Exercise description: Pictures are to be left out. Return exactly the lines below from the one with "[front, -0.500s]" up to and including the one with "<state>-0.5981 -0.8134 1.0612".

Records for processing:
"""

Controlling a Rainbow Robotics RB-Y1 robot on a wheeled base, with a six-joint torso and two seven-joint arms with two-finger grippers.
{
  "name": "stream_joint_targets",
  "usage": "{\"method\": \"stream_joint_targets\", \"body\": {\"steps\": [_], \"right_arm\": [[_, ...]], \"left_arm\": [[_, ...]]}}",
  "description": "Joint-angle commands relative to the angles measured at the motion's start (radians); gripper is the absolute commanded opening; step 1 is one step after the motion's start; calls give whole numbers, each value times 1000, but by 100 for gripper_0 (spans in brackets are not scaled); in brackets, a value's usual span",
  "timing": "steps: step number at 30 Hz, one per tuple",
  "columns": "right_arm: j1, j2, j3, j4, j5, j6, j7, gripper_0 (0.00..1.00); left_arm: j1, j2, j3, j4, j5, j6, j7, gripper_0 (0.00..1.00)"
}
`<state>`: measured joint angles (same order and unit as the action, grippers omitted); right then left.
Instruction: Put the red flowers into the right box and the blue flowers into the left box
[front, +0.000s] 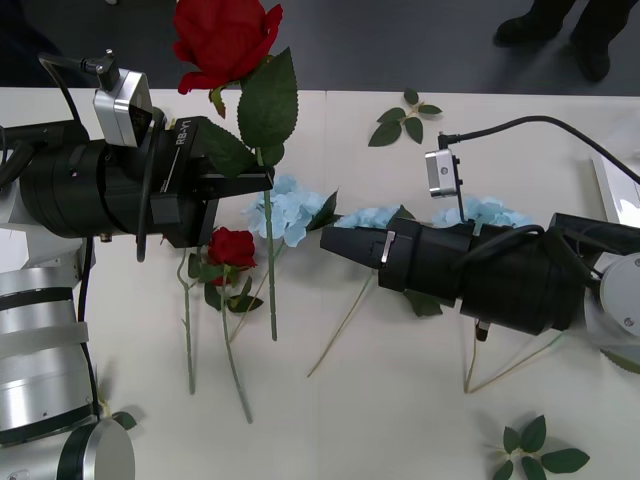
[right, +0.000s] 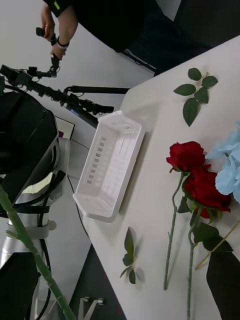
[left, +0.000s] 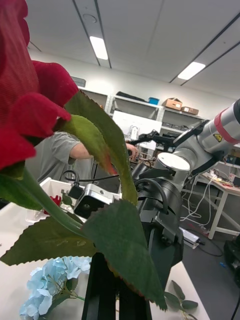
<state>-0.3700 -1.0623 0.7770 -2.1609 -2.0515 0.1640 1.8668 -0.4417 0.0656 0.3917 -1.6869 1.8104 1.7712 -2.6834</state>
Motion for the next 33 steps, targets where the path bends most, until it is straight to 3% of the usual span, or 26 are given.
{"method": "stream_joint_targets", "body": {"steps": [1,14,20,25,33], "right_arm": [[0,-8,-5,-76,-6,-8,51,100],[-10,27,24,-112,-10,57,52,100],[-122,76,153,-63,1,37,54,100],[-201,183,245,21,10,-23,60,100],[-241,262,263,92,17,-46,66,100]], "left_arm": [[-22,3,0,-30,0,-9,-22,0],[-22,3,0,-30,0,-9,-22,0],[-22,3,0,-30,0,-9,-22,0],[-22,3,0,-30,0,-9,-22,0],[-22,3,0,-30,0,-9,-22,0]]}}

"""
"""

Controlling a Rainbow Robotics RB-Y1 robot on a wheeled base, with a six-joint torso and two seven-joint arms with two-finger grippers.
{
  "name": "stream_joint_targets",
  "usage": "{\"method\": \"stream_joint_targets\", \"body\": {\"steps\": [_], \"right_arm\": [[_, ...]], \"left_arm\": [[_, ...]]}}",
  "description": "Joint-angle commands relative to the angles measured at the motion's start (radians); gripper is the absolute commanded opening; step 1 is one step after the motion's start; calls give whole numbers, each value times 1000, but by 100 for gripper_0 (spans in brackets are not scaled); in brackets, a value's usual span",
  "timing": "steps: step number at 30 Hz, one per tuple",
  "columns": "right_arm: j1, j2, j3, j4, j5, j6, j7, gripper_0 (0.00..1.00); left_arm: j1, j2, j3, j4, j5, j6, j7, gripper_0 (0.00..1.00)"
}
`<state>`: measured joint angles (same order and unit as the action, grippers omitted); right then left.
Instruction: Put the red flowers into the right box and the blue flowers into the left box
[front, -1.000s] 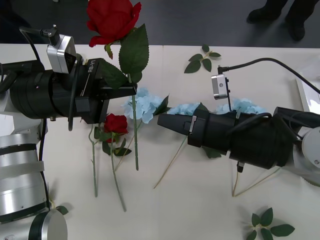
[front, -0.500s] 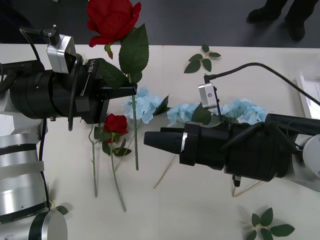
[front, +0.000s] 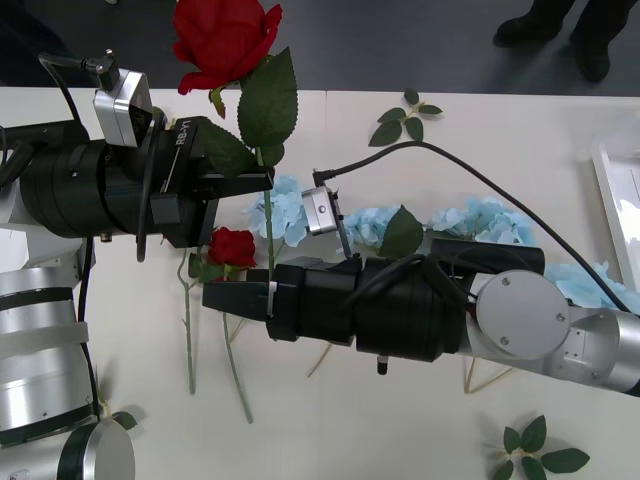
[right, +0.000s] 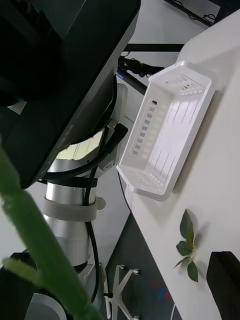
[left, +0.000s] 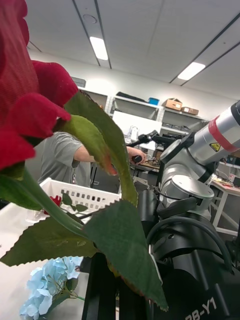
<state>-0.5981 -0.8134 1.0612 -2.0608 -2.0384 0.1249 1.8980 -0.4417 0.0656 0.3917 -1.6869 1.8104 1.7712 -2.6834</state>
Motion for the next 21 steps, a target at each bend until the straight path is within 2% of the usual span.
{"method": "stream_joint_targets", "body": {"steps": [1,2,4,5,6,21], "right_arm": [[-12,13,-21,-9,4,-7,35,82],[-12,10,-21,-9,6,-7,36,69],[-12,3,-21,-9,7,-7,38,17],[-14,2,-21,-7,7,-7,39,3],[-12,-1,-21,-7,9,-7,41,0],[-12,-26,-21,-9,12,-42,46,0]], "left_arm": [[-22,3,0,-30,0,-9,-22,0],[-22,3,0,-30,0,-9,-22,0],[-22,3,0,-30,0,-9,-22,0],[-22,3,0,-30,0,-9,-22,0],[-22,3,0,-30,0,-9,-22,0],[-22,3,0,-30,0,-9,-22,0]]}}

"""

Solution to this task:
[front, -0.500s] 
[front, +0.000s] 
[right, +0.000s] 
[left, +0.000s] 
<state>-0.5981 -0.8134 1.0612 -2.0608 -2.0384 0.1249 1.8980 -0.4417 0.0656 0.3917 -1.6869 1.8104 1.7712 -2.6834</state>

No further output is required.